Sevgili okurlarım, Sevgi, yeryüzündeki tüm canlılara bahşedilmiş en güzel duygudur.
Bu eşsiz duyguyu ifade etmek için bir tanım olmamasına rağmen, birilerine veya bir şeye yönelik bir bağlanma ve şefkat duygusu diye bir genelleme yapabiliriz.
Tüm var oluşun temelinde bulunan sevgi; kişiliğin, iyiliğin, yardımseverliğin özüdür
Sevgi, sadece sevdiklerinize değil, gerektiğinde herkese göstermeniz gereken bir duygudur.
Günümüzde, sevgi ve dostluk şu dünyada o kadar az bulunan şeyler ki…
Sevgiden mahrum olan insanlar, hayatlarını sevgi arayışı içinde sürdürmektedirler.
Bulana ve yaşayabilene ne mutlu!
Kişiliğin asıl özü sevgi olduğu gibi, insanları birbirine bağlayan da sevgidir. O nedenle sevgi önemli bir değerdir.
Bu değere sahip olan insanlar, değerli işler yapmak için istekli olmakta ve değerli işler yapabilme cesaretine sahip olmaktadırlar.
Kendi içine çekilmiş ayrık yaşayan kişi değil, dünyaya ve insanlara sevgi ile yönelen kişi, değer taşır.
Sevginin gerçek olması için davranışlara yansıması gerekir.
Sevginin davranışa yansıyan şekli ise;
Sevgi dolu gözlerle bakmak, dokunmak, öpmek, güzel sözler söylemek, zamanı paylaşmak, öncelik vermek, onu düşünmektir.
Sevginin en önemlisi insanlık, vatan ve bayrak sevgisidir.
İnsanlık sevgisi: hiç bir ayırma yapmaksızın tüm insanlara gösterilen sevgidir.
Vatan sevgisi ise: Üzerinde doğup büyüdüğü ve hayatını geçirdiği bu topraklar için gerektiğinde hayatını feda edebilme, tüm sosyal ve ekonomik haklarından feragat edebilme duygusunu vatan sevgisi olarak tanımlayabiliriz.
“Vatan sevgisi imandan gelir.” (Hz. Muhammed)
Vatan sevgisi, en asil, en yüce sevgilerden biridir.
Vatan sevgisi, sevgilerin en güzeli ve kutsalıdır. Ancak bu sevgi laf ile olmaz.
Vatanını seven, onun uğrunda canını, malını feda etmekten çekinmez.
Bizler vatan uğrunda kanlarıyla destanlar yazan, şehitler ve gazilerle dolu bir milletin çocuklarıyız.

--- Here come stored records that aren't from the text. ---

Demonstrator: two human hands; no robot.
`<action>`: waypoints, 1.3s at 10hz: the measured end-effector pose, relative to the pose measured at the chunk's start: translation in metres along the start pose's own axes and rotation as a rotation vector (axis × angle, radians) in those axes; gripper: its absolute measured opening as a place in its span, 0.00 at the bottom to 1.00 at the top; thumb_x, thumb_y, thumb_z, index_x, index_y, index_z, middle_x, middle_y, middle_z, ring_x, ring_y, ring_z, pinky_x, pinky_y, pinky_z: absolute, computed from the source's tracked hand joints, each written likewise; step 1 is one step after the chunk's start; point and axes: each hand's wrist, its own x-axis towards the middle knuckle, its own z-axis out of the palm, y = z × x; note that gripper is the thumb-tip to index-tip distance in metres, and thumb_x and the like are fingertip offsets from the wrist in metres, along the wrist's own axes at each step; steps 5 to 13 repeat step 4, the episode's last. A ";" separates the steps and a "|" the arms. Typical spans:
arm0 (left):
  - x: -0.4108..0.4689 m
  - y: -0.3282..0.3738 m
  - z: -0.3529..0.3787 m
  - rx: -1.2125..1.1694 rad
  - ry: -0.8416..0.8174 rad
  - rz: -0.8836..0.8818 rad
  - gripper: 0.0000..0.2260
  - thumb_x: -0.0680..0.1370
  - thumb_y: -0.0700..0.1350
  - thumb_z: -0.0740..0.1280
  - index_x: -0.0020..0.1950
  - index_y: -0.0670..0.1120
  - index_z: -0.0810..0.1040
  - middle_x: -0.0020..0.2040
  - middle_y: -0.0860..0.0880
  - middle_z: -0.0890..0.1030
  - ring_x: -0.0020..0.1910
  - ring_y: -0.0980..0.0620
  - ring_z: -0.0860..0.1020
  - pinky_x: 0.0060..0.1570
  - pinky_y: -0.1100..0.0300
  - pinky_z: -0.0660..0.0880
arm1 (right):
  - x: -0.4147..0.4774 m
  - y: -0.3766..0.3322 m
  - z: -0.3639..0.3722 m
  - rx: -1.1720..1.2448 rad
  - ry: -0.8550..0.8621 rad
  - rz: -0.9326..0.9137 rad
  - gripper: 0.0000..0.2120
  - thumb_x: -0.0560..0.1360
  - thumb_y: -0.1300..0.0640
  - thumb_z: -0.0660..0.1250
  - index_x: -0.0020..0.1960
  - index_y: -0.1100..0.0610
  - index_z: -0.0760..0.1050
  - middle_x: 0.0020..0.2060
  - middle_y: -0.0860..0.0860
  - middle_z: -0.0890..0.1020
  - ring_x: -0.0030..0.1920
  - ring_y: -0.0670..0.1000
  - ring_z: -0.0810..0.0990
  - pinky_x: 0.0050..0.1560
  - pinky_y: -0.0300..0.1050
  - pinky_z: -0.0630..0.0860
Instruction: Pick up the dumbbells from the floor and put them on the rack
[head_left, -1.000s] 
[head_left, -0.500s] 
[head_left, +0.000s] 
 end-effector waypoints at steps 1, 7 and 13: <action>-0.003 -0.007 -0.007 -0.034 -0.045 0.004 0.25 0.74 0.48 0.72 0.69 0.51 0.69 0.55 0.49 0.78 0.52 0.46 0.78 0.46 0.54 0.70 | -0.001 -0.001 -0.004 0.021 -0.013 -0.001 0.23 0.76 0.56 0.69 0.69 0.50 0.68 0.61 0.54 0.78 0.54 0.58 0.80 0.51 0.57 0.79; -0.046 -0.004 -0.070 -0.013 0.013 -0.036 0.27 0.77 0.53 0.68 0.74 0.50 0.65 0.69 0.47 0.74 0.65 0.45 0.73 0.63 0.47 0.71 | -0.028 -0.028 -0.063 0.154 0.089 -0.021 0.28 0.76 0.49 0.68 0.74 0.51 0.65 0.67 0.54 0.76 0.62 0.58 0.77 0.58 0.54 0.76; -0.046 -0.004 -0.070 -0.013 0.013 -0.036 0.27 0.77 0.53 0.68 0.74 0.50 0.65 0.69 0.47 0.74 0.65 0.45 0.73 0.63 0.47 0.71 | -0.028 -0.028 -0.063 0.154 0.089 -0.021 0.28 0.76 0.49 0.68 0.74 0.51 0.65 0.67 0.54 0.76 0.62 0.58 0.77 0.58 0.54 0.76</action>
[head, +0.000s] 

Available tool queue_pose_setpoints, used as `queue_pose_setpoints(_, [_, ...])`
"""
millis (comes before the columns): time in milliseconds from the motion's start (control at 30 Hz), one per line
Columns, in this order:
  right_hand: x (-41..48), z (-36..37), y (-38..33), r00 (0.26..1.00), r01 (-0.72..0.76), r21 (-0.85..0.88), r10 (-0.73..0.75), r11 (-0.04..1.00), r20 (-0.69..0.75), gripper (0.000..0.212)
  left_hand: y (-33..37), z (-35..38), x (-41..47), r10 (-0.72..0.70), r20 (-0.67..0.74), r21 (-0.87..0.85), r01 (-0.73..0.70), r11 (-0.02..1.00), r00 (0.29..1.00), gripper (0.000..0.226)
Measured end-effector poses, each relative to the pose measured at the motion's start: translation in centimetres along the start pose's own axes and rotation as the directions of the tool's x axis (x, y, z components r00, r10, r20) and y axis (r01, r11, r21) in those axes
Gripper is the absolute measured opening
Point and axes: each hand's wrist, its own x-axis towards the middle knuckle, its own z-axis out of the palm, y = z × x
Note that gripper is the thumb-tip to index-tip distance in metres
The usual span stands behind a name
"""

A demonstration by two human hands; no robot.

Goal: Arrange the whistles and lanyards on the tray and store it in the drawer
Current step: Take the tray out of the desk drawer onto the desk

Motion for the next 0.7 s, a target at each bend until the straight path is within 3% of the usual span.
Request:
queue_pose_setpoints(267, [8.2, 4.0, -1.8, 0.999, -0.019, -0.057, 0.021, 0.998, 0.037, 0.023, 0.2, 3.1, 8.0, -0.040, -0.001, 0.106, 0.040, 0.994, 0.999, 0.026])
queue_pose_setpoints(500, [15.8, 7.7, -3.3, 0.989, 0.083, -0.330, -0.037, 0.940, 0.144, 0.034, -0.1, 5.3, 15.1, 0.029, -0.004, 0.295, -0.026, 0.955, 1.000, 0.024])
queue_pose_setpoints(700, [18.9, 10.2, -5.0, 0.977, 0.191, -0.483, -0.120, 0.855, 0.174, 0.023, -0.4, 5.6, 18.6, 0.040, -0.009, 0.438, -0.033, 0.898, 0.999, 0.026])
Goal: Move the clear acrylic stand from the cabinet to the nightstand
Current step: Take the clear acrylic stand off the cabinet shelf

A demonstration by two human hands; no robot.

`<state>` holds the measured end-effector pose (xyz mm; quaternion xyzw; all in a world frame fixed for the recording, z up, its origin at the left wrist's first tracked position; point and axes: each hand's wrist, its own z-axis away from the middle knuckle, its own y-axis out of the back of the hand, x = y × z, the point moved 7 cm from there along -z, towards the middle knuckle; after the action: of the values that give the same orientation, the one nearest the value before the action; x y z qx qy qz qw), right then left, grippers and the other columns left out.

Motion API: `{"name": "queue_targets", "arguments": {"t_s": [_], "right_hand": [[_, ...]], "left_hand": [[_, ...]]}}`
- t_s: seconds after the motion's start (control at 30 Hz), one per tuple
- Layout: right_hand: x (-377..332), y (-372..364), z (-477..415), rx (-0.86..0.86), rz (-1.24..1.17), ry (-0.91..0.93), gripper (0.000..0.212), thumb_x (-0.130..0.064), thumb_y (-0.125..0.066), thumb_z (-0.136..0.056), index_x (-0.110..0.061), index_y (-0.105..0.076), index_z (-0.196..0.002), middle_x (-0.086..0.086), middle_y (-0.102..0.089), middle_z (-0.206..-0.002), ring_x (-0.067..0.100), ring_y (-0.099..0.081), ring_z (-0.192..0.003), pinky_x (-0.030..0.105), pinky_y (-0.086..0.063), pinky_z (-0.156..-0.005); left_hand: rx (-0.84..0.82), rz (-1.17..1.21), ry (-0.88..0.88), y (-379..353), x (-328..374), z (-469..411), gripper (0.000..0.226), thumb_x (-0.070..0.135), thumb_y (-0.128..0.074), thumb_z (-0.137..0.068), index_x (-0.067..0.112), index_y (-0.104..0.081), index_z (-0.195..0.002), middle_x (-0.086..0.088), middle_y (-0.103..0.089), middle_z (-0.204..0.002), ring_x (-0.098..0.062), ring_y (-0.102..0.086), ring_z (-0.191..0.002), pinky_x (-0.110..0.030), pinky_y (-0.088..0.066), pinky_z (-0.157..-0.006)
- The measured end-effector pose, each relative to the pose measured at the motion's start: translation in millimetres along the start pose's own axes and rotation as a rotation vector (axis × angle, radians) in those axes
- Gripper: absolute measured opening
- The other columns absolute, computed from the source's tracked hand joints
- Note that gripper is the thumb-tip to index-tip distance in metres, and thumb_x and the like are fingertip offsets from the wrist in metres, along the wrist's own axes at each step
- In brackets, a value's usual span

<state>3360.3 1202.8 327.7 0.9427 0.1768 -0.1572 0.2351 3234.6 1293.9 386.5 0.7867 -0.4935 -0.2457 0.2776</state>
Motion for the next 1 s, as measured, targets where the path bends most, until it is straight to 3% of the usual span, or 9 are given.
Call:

Bayrak sevgisi ise kutsaldır.
Bir topluluğu millet yapan dil, kültür, vatan birliği yanında bayrak ta önemli sembollerden birisidir.
ATATÜRK, “Bayrak bir milletin özgürlük alâmetidir. Düşmanın da olsa hürmet lâzımdır.” Diyerek, bayrağın kutsallığını dile getirmiştir.
Bunun en anlamlı örneğini İzmir’deki davranışı ile göstermiştir.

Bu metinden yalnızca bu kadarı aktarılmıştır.